Eu me afastei e o chamei de irresponsável. Colegas tiveram de intervir para ele ir embora. Fiquei muito mal e chorei muito pela situação.

Já fui xingada de tudo por pedir a clientes que cumpram as medidas sanitárias de prevenção.

Me chamaram de idiota, escrota sem graça, palhaça, que estava parecendo a tiazinha, uma médica sensual, além dos assédios, super normais de acontecer lá dentro.

Quando pedimos respeito às regras de distanciamento, eles nos olham com cara feia, até riem e deixam de levar a mercadoria por conta de um simples pedido de “por favor, mantenha a distância”.

As pessoas falam na sua cara que já tiveram sintomas de coronavírus e estão na sua frente, sem máscaras.

São pessoas que nem sequer seguem a quarentena. Dizem que só ficam em casa se estiverem morrendo.

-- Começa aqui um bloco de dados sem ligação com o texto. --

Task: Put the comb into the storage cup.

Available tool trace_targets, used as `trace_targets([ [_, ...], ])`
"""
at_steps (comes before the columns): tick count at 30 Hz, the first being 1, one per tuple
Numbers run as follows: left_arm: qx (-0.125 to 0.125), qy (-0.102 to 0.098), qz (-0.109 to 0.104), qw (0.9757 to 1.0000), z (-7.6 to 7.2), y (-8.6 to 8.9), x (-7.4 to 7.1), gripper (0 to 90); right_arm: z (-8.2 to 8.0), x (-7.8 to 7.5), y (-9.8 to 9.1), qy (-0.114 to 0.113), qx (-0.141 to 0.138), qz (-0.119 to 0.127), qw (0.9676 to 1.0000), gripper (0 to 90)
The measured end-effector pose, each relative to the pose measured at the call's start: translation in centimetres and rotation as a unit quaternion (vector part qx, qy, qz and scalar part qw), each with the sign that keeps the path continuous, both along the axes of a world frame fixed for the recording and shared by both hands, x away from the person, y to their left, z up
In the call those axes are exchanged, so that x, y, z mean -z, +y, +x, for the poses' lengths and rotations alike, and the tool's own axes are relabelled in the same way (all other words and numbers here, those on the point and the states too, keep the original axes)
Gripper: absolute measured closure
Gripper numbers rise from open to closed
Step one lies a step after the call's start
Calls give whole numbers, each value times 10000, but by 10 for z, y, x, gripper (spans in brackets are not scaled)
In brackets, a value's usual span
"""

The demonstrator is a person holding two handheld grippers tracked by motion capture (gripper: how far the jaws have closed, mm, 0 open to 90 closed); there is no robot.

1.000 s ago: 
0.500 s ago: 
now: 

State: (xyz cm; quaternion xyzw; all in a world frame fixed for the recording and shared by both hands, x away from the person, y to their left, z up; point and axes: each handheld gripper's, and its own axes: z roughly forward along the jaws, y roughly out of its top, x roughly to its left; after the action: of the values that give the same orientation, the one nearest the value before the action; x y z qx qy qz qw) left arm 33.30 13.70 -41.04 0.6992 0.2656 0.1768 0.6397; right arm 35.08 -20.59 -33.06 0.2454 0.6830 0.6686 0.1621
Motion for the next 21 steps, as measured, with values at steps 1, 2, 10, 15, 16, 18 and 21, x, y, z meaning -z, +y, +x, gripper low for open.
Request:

Enquanto isso, pessoas infectadas circulam livremente. Isso nos dá uma sensação horrível. Teve dias que fui ao banheiro chorar, porque além de medo, existe essa pressão psicológica de conviver com esse assédio diário.

Um cliente nos relatou que um colega da Ceasa havia lhe dito que achava estar com coronavírus, mas que iria continuar trabalhando porque os sintomas eram leves. Esse cliente sabia que esse seu amigo estava infectado, mas continuou indo na loja dele e depois vinha na nossa.

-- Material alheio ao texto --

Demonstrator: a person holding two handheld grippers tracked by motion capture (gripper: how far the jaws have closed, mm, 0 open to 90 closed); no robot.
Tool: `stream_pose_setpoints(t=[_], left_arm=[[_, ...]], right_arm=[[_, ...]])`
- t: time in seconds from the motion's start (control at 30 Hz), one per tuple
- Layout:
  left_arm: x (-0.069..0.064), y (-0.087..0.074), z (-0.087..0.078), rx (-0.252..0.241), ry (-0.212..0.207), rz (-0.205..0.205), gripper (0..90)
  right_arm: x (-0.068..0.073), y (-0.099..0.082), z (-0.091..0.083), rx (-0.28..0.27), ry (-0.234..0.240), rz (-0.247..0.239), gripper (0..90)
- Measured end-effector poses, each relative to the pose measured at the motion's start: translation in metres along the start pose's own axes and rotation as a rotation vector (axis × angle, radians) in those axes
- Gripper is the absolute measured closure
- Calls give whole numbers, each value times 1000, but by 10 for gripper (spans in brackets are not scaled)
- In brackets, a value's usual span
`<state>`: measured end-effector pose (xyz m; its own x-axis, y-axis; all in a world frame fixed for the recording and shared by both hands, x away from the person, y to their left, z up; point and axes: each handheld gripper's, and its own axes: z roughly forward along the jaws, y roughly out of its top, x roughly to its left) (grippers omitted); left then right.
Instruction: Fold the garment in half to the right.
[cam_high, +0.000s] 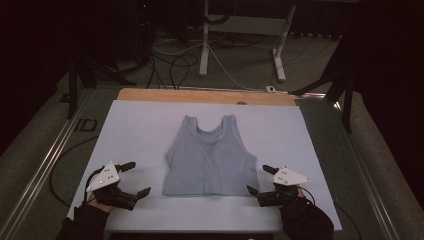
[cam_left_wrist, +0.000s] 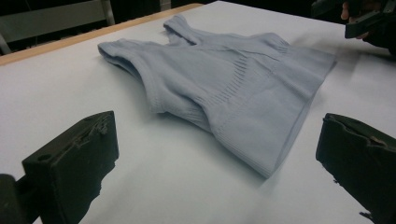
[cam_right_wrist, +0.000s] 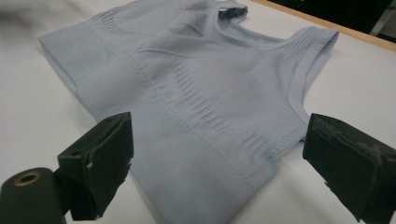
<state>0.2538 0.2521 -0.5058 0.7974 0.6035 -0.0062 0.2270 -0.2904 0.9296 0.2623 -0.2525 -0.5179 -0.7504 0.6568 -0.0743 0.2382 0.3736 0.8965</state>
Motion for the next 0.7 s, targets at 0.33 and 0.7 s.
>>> stream_pose_setpoints(t=[0.33,0.7], left_arm=[[-2,5,-1,4,-4,1,3],[-8,19,0,5,-12,0,3]], right_arm=[[5,15,-3,-11,-4,-24,87],[2,49,0,-22,-16,-51,87]])
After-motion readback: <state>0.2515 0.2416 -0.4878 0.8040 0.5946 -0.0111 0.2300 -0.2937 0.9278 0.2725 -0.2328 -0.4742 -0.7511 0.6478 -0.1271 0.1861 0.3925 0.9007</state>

Em nossa loja, pedíamos para ele respeitar a distância da faixa no chão, não encostar nos objetos, mas ele encostava mesmo assim, para provocar.

Na cabeça dele, estava o discurso do presidente, que era só uma “gripezinha”, que todo mundo iria pegar. Recentemente, a mulher dele foi diagnosticada como caso confirmado de coronavírus e foi internada.

Já houve mortes de pessoas que trabalham na central, confirmadas por covid-19, e o governo estadual não deve saber de nada porque não há fiscalização.

Só em uma das lojas, houve 17 afastamentos por suspeita de coronavírus e há casos confirmados de outros colegas.

Sabemos que até donos de lojas daqui na Ceasa morreram. Há também pessoas que ficaram em casa de quarentena e agora estão retornando ao trabalho sem usar máscaras.

É tudo tão medonho, mas tenho que trabalhar igual. Tenho aluguel, contas a pagar e ajudo muito a minha família. Meu pai, que trabalha em obras, está desemprego, e minha mãe é auxiliar de serviços gerais em um hospital privado. Ela também sente muito medo de pegar coronavírus, mas não tem para onde fugir. Precisa trabalhar para levar o sustento para casa.

Hoje, com a limitação da rede de ônibus, ela tem de caminhar quilômetros de madrugada sozinha, com medo de ser assaltada. Além do coronavírus, ainda teme assaltos. Sem falar nas declarações do presidente, não tem sanidade mental que aguente.

Até no prédio onde moro já morreram vizinhos por conta do coronavírus. Mesmo assim, moradores ainda ignoram a pandemia e vivem de papo.

Cumpro a quarentena, mas tenho medo de sair para trabalhar. Fico contando as horas para chegar em casa e tomar um banho, porque a sensação é que sempre estamos em perigo.

Fora Bolsonaro, você será responsabilizado.